Brief:
Only the number is needed: how many lines in the entries below contain the string "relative"?
========================
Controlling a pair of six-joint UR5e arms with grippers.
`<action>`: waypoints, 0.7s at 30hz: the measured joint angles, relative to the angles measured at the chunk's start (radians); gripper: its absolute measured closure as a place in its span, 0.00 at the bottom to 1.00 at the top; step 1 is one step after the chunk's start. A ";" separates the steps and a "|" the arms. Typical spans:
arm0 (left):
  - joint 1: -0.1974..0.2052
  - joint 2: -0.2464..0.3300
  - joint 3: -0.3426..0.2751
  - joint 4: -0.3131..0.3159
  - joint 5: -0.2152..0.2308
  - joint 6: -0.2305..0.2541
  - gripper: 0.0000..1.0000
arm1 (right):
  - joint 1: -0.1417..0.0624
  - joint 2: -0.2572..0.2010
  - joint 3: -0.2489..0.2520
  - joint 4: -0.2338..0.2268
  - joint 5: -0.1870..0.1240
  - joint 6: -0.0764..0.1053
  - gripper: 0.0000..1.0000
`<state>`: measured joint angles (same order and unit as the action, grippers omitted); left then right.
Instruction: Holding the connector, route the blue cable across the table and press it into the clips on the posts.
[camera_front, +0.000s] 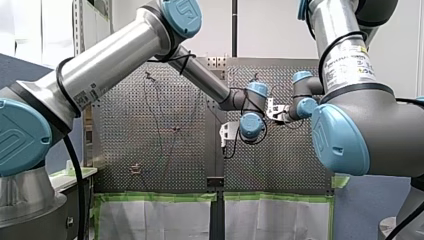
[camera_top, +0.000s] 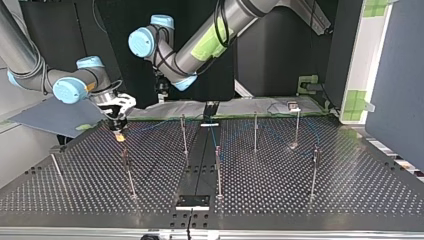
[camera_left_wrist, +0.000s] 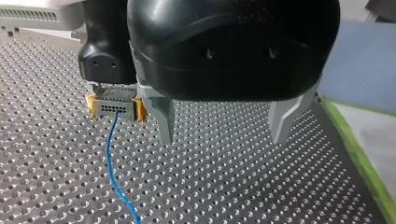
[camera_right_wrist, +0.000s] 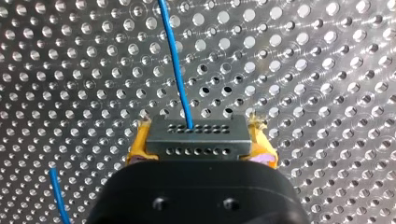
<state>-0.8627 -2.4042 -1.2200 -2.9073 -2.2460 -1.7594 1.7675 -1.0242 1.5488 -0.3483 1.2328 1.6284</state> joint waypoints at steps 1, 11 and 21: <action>-0.003 -0.007 0.007 0.006 -0.007 0.000 0.00 | 0.000 0.000 0.000 0.000 -0.001 0.000 1.00; -0.017 -0.060 0.094 0.079 -0.088 0.001 0.00 | 0.000 0.001 0.001 0.000 -0.007 0.002 1.00; -0.014 -0.069 0.174 0.124 -0.157 0.009 0.00 | -0.001 0.001 0.001 0.000 -0.007 0.003 1.00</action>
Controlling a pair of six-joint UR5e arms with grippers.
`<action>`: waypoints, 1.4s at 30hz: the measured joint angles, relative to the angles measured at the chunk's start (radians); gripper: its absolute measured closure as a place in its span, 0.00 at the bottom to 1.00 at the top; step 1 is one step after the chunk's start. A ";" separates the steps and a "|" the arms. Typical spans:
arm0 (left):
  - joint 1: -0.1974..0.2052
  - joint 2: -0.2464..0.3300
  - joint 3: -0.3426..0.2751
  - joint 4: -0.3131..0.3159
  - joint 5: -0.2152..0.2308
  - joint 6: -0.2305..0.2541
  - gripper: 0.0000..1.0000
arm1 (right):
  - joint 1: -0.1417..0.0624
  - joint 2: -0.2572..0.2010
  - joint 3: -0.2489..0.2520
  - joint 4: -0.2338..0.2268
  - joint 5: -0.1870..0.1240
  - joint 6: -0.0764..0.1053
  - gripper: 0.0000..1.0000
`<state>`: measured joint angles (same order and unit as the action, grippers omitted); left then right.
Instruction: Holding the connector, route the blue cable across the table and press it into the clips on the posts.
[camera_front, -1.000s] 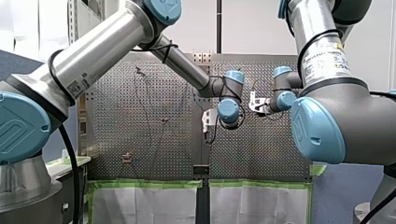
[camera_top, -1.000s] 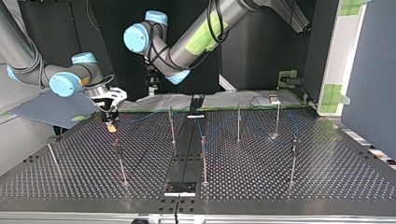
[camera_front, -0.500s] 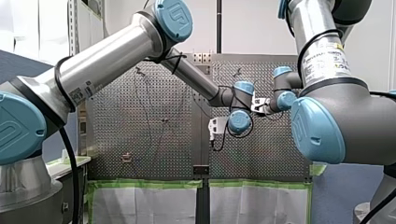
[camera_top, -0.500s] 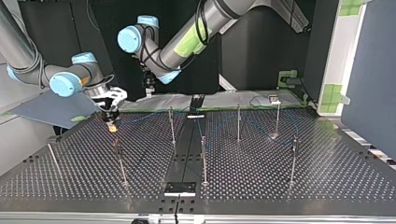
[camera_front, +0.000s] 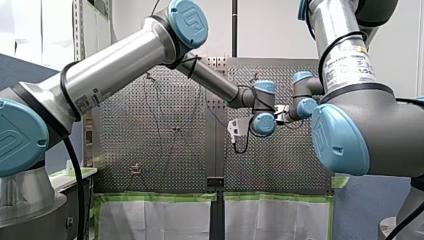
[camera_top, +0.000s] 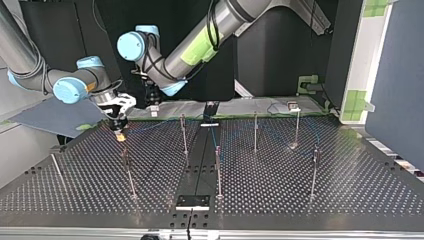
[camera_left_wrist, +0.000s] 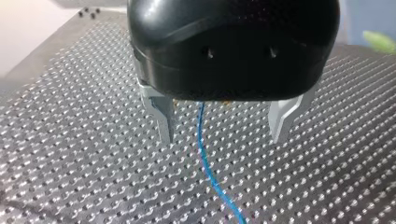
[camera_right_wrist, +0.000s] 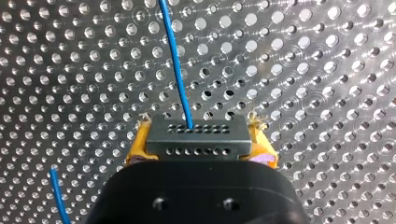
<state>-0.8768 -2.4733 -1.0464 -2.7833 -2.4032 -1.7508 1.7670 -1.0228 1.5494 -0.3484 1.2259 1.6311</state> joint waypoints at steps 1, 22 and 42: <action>0.003 -0.005 0.008 -0.001 0.000 0.001 0.00 | 0.000 0.000 0.000 0.000 0.000 0.000 1.00; 0.061 -0.081 0.149 -0.021 0.027 -0.013 0.00 | 0.000 0.000 0.000 0.000 0.000 -0.002 1.00; 0.075 -0.118 0.168 -0.077 0.065 -0.036 0.21 | 0.000 -0.011 -0.015 0.002 -0.002 -0.004 1.00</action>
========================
Exercise output:
2